Как только я упомянул фамилию «Гольштейг», я сразу же увидел, что допустил ошибку, и продолжал говорить только потому, что остановиться было бы еще хуже. Харбэрн сразу весь ощетинился и сказал:
— Гольштейг! Этот щенок, который собирался при первой возможности вступить в германскую армию? Черт подери, неужели он еще не сидит? Путное же у нас правительство, нечего сказать! Ну да ладно, я его попомню.
— Харбэрн, — проговорил я, запинаясь, — ведь это частный разговор. Юноша по крови наполовину англичанин, и он мой друг. Я думал, что он и ваш друг тоже.

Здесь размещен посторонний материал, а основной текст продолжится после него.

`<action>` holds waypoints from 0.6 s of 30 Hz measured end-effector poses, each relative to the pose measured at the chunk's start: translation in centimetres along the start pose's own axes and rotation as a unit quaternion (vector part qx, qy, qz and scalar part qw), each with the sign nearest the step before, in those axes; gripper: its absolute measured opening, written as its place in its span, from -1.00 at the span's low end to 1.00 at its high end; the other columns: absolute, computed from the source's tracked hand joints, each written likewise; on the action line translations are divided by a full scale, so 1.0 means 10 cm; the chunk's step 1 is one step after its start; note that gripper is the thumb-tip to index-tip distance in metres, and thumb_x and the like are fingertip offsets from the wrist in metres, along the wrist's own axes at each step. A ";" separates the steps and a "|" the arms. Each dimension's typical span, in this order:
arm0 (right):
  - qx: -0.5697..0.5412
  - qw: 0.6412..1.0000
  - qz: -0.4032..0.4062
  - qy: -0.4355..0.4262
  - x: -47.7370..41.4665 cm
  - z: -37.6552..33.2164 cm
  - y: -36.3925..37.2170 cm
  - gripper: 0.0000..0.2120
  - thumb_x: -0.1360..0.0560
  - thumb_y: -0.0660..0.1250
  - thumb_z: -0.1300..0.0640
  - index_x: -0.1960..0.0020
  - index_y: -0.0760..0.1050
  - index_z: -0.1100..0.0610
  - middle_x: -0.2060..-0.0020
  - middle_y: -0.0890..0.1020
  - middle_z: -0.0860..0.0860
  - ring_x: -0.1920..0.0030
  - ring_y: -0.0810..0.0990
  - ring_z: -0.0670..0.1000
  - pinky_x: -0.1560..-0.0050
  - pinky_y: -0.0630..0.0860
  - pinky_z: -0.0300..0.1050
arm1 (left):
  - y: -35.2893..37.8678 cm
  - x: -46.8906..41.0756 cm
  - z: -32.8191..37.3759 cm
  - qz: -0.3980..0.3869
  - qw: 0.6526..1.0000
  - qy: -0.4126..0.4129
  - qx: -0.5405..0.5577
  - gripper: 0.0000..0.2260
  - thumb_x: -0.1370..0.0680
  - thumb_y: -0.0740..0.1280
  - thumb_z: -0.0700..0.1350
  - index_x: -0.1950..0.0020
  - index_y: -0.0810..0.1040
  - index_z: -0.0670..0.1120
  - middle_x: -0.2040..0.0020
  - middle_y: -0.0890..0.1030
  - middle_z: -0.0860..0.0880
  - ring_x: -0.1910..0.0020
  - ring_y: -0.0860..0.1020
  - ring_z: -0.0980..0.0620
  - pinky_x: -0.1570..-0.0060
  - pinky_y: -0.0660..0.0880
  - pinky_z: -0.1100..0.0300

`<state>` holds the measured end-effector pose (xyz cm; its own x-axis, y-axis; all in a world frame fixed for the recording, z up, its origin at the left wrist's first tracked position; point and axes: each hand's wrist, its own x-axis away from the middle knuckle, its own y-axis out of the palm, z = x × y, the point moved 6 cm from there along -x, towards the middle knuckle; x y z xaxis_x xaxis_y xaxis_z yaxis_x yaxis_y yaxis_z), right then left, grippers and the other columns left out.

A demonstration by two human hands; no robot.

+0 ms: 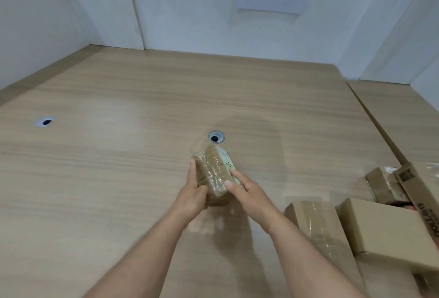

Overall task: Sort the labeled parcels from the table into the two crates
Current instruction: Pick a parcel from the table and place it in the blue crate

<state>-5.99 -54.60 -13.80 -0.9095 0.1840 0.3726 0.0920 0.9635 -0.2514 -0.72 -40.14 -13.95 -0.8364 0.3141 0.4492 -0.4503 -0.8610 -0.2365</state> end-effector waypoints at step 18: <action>-0.028 0.993 -0.093 -0.073 0.71 -0.62 0.44 -0.29 -0.43 0.41 -0.12 -0.50 0.24 -0.02 -0.30 0.47 -0.02 -0.29 0.46 -0.03 -0.30 0.43 0.02 | -0.64 1.47 -0.05 0.129 0.975 0.039 0.175 -0.32 -0.29 0.26 -0.10 -0.43 0.31 0.13 -0.10 0.65 -0.01 -0.01 0.61 0.01 -0.08 0.57 0.05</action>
<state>-9.52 -47.85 -6.70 -0.9615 -0.0245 0.2736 -0.0649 0.9881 -0.1396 -10.30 -29.77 -6.30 -0.9349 0.0864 0.3442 -0.0985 -0.9950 -0.0177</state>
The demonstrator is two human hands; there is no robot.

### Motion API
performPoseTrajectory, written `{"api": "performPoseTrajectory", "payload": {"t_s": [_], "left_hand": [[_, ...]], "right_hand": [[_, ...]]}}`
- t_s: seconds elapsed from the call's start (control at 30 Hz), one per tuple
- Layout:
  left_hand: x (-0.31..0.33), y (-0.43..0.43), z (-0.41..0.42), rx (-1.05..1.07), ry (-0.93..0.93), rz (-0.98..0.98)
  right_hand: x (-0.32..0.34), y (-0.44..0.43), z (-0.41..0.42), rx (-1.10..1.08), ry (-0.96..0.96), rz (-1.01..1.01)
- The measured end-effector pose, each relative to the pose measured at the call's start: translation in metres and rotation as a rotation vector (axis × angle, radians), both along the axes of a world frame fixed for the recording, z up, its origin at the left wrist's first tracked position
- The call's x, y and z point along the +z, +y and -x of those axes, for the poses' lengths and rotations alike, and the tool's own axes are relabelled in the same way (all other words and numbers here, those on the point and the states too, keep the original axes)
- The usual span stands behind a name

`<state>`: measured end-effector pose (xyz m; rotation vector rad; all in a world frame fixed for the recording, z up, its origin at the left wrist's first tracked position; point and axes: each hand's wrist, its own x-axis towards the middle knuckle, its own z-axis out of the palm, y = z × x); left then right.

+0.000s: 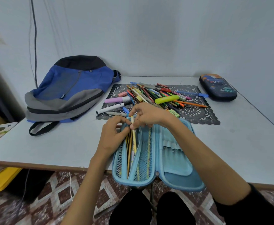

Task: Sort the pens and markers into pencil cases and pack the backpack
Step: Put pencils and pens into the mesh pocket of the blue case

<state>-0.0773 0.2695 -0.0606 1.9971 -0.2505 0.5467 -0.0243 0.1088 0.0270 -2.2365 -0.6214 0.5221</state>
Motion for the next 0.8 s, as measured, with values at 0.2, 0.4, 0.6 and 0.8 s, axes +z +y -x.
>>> {"api": "performPoseTrajectory", "payload": {"t_s": [0.2,0.4,0.6,0.8], "left_hand": [[0.000,-0.001,0.000,0.000,0.026,0.022],[0.002,-0.002,0.000,-0.003,0.019,-0.007],[0.003,-0.004,0.003,-0.003,-0.002,-0.028],[0.002,-0.003,0.004,0.129,-0.037,-0.191]], "right_hand": [[-0.004,-0.002,-0.004,-0.063,-0.126,0.032],[-0.013,-0.003,-0.008,-0.078,-0.137,0.088],[-0.014,-0.001,-0.010,-0.068,-0.155,0.106],[-0.016,-0.004,-0.009,-0.097,-0.136,0.084]]}}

— Мой? — переспросил он. — Нет уж, спасибо. Я с полукровками не знаюсь. А что касается частных разговоров, Камбермир, то во время войны не может быть никаких частных разговоров о том, от чего зависит безопасность государства.
— Господи! — воскликнул я. — Да вы и вправду помешались на этом. Чтобы этот мальчик, с его воспитанием…
Он ухмыльнулся.
— Рисковать мы не хотим, — отрезал он, — и исключений не делаем. У него не будет другого выбора. Британская армия или концентрационный лагерь. Я уж об этом позабочусь.
— В таком случае, — сказал я, вставая, — нашей дружбе конец. Я не потерплю такого злоупотребления моим доверием!
— Ах, шут вас побери, — пробурчал он. — Сядьте! Все мы должны исполнять свой долг.
— Вы когда-то в разговоре с Гольштейгом называли это немецким чудачеством.